PSYC 110 Developmental Psychology – Child Through Adult (3) Transfer acceptability: CSU; UC
A chronological study of human growth and development throughout the lifespan. Heredity and environmental determinants of behavior and developmental research methods are emphasized. The importance of social experience in the family, school, peer groups, and society are examined.
PSYC 235 Principles of Learning and Behavior Modification (3) Transfer acceptability: CSU; UC The basic principles and research in classical conditioning, operant conditioning, cognitive learning processes, the impact of biochemical processes on learning, and application of behavior modification techniques for changing behavior.

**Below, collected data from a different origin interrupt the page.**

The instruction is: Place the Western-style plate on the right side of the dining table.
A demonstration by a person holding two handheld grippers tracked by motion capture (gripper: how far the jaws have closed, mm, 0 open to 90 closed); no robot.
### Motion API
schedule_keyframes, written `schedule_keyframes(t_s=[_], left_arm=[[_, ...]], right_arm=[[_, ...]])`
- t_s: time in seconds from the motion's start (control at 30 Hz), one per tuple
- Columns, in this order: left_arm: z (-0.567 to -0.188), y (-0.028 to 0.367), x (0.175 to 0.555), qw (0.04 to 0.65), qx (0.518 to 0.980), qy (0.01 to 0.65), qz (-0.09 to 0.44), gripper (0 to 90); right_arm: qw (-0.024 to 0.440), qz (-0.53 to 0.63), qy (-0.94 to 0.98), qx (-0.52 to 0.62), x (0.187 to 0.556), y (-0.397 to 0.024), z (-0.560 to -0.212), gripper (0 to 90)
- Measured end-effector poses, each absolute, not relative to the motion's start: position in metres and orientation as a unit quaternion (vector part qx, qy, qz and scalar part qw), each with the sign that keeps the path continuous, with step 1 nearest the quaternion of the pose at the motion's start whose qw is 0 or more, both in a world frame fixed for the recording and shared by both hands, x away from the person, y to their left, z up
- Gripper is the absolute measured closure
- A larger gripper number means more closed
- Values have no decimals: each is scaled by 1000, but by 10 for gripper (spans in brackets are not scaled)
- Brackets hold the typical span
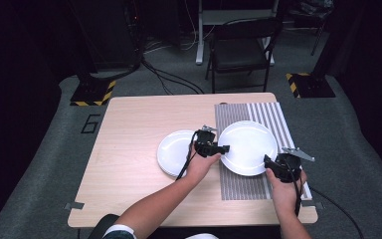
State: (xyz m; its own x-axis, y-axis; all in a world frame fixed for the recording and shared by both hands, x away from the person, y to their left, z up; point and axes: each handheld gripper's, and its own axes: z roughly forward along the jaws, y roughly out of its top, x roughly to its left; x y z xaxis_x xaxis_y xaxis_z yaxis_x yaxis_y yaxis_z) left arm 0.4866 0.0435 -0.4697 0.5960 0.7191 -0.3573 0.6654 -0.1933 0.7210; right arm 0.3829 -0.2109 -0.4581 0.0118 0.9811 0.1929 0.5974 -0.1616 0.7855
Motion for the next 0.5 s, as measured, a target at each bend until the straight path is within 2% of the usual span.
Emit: schedule_keyframes(t_s=[0.5], left_arm=[[-474, 37, 487, 445, 776, 446, 27, 534]], right_arm=[[257, 373, 594, 665, 381, -217, -463, 544]])
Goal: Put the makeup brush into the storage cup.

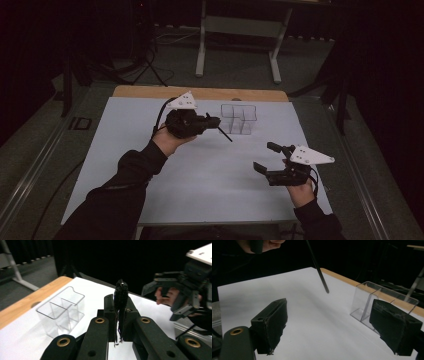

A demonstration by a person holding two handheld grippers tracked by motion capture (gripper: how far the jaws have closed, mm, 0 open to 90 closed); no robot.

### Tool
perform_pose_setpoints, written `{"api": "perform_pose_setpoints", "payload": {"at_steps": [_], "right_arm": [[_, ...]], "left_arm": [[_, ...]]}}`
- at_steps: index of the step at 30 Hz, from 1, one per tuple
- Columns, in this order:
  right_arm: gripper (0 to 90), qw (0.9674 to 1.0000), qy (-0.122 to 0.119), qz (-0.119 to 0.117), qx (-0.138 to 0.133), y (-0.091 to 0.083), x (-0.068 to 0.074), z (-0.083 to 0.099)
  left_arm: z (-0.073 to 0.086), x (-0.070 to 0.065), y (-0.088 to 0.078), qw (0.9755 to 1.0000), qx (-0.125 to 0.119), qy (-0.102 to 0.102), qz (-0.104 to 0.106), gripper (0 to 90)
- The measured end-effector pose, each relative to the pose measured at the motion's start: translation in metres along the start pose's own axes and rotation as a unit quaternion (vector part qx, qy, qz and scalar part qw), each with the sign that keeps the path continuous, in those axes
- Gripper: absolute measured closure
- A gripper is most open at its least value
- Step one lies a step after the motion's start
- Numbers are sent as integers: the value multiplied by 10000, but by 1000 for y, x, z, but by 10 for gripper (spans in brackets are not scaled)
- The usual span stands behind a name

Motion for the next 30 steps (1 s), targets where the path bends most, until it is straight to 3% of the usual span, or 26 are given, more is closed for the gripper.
{"api": "perform_pose_setpoints", "payload": {"at_steps": [5, 15, 26, 30], "right_arm": [[139, 9999, -22, 150, -82, -3, -4, -2], [136, 9997, -34, 212, -137, -4, -7, -3], [134, 9995, -20, 221, -204, -4, -8, -5], [134, 9995, -33, 215, -210, -4, -8, -4]], "left_arm": [[-12, 7, 3, 9999, -9, -2, -171, 864], [-29, 23, 9, 9985, -67, 67, -532, 864], [-44, 50, 18, 9940, -3, -40, -1091, 864], [-46, 59, 27, 9930, 40, -126, -1174, 864]]}}
Point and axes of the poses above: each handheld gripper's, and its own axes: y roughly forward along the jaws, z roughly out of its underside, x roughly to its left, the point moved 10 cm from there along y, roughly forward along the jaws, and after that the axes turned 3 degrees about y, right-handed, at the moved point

PSYC 115 The Psychology of Personal Growth: Transfer acceptability: CSU Emphasis on self understanding through the study of the individual and relationships which contribute to unique personal development; application of the fundamental concepts of psychology which aid in examining one’s own personal environment and the interaction with that environment.

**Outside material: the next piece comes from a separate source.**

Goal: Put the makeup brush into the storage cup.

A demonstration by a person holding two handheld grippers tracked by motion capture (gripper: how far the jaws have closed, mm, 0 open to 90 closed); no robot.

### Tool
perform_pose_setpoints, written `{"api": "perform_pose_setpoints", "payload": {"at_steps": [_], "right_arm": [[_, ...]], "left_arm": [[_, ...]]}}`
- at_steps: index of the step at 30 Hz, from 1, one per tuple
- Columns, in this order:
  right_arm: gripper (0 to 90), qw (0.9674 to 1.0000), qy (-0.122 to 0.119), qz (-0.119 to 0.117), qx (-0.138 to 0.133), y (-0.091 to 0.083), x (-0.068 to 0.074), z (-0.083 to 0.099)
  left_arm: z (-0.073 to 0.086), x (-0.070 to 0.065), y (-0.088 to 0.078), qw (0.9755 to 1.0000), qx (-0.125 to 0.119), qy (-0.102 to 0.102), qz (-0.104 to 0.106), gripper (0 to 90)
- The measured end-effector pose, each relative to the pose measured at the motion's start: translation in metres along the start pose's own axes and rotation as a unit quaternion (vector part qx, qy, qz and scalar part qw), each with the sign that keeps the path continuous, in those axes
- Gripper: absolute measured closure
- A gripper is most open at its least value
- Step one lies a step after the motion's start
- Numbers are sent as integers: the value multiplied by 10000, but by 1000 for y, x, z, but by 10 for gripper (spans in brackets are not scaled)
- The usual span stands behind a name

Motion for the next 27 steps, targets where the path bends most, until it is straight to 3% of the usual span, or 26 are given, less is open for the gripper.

PSYC 225 Psychology of Abnormal Behavior (3) Prerequisite: PSYC 100 Transfer acceptability: CSU; UC Identification and description of the various types of psychological abnormalities, deficiencies, and disorders which may interfere with a human individual’s ability to cope with the demands of the surroundings. All of the major psychiatric categories will be covered as well as the types of personality problems which lead to domestic, social, and economic inadequacies, and in some instances, to difficulties with the law.

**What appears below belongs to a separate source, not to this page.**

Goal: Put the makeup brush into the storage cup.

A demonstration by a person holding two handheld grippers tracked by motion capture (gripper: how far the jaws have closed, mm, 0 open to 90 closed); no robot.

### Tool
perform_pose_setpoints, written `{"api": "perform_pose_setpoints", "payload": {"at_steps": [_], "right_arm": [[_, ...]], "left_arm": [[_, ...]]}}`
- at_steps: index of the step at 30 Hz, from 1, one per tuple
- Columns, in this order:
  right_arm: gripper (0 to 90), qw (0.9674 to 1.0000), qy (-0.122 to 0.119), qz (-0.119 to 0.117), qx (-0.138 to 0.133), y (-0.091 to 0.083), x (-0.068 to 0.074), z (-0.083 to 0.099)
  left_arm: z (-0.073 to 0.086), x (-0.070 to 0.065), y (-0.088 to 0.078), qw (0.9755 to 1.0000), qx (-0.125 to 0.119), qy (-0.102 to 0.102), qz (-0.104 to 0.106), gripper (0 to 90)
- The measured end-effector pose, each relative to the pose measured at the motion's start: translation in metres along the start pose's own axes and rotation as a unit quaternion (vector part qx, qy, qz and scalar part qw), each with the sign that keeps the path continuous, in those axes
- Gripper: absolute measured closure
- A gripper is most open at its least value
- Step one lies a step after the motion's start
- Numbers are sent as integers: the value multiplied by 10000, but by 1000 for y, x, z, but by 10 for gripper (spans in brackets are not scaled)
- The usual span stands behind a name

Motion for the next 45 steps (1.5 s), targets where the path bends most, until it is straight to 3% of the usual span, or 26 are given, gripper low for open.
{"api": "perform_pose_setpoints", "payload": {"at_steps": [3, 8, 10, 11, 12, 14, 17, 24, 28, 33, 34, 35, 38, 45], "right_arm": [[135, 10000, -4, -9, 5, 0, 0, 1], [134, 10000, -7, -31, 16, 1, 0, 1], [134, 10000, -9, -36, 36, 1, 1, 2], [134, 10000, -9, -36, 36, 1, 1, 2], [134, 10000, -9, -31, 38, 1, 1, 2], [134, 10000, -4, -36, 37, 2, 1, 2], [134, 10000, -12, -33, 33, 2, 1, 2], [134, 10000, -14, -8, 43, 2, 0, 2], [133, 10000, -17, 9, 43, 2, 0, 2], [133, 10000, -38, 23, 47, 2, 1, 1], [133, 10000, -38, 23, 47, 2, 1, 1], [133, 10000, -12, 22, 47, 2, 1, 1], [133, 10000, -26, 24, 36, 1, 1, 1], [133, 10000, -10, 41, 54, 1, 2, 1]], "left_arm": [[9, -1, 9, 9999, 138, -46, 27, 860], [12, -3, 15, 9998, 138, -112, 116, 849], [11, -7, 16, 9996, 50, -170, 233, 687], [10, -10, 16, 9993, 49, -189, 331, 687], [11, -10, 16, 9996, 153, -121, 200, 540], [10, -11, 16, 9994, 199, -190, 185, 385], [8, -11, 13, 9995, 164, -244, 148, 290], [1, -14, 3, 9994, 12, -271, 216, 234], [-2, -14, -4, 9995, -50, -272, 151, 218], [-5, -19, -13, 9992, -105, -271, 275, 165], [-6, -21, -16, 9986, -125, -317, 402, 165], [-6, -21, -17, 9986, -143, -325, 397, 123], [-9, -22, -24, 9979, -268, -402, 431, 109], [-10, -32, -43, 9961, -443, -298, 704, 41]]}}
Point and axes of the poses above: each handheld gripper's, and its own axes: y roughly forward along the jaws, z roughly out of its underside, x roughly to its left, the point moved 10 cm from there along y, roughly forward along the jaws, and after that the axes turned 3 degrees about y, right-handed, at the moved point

AODS/PSYC/SOC 140 Introduction to Psychological and Social Services (4) 3 hours lecture-3 hours laboratory Transfer acceptability: CSU An overview of the theoretical basis of counseling skills, including social work, psychodynamic, behavioral, and client-centered approaches. The roles of psychologists, sociologists, social workers, family therapists, and therapeutic support providers are compared and contrasted, and the issues they deal with are described. This course provides students with an opportunity to observe actual practices of human services providers working as interdisciplinary team members in an agency setting. Through cooperative efforts of provider agencies, the instructor, and the student, the skills utilized for entry level employment are observed, practiced, and evaluated under supervision.
AODS 298/PSYC 298/SOC 298 Directed Field Experience I (5) 3 hours lecture-6 hours laboratory Transfer acceptability: CSU Principles of interpersonal conflict dynamics and approaches for conflict resolution are analyzed. Non-directive, directive and behavior modification skills that are used to increase motivation for positive behavioral change are compared and evaluated. Field placement provides students with an opportunity to observe human services providers dealing with conflict in agency settings using structured and informal conflict resolution approaches. Interns are also provided with opportunities to practice conflict resolution techniques and skills for increasing motivation for positive change.